Scan the entries line by line and return those with "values".

[Dataset content — start]

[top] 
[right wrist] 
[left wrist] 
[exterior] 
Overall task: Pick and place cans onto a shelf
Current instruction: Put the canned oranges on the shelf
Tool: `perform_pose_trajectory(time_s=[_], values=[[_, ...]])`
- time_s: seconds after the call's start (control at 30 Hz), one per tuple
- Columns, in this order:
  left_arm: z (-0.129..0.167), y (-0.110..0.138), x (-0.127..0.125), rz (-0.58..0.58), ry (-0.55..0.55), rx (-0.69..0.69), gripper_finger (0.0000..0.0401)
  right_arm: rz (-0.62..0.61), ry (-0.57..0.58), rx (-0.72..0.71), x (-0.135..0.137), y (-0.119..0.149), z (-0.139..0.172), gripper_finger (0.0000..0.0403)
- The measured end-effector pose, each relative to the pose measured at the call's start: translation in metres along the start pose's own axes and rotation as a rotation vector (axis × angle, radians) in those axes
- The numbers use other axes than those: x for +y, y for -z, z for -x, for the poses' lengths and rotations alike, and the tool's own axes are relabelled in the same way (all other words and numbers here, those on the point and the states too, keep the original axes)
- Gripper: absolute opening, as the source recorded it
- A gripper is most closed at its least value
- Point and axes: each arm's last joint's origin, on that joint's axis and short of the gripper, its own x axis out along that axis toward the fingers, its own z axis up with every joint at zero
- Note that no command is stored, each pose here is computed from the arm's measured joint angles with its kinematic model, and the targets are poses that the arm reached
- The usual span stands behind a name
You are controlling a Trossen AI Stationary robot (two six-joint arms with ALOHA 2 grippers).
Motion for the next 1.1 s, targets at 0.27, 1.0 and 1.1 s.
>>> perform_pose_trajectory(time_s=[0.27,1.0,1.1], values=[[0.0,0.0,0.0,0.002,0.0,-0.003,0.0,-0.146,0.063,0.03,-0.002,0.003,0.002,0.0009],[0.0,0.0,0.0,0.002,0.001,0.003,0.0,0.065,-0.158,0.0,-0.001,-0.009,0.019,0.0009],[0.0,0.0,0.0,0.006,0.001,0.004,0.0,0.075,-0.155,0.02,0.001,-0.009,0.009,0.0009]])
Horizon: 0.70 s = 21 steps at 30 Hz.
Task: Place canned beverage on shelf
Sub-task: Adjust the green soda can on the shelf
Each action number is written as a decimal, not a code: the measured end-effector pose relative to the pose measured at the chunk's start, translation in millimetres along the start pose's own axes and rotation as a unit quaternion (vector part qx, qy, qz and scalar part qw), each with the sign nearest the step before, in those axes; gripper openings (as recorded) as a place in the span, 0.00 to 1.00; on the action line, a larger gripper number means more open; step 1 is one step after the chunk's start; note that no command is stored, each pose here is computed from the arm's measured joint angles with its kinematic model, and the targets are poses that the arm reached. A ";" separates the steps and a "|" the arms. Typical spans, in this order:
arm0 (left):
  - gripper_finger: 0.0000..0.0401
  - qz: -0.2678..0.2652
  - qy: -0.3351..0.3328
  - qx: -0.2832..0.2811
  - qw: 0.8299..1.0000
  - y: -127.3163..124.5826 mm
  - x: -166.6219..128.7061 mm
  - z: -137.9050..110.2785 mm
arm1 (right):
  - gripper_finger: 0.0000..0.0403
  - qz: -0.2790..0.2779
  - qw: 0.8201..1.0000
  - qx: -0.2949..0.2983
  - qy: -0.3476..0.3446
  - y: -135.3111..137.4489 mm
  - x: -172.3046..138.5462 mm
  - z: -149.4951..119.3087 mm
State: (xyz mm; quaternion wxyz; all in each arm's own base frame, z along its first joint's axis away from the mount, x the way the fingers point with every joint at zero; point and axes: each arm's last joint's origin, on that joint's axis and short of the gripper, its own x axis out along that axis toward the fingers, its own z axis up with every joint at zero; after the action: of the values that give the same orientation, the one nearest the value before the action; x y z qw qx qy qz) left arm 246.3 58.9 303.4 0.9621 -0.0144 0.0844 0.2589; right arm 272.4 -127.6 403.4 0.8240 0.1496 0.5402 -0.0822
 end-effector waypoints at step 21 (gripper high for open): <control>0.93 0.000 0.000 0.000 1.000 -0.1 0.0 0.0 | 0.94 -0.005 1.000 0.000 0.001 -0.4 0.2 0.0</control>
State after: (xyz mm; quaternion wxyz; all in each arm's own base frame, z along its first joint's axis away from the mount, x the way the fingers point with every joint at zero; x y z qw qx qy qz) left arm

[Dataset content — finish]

**Answer space**
Tool: `perform_pose_trajectory(time_s=[_], values=[[_, ...]])`
>>> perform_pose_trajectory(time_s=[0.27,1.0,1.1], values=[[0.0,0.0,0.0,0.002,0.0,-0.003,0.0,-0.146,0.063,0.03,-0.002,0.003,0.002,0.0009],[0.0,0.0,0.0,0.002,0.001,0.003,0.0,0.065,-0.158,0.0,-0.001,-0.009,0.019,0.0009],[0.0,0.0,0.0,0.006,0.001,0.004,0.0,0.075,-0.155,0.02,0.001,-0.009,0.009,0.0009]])
State: (xyz mm; quaternion wxyz; all in each arm's own base frame, z along its first joint's axis away from the mount, x the way the fingers point with every joint at zero; point and axes: each arm's last joint's origin, on that joint's axis and short of the gripper, its own x axis out along that axis toward the fingers, its own z axis up with every joint at zero; after the action: of the values that give the same orientation, the one nearest the value before the action; x y z qw qx qy qz) left arm 246.3 58.9 303.4 0.9621 -0.0144 0.0844 0.2589; right arm 272.4 -127.6 403.4 0.8240 0.1496 0.5402 -0.0822

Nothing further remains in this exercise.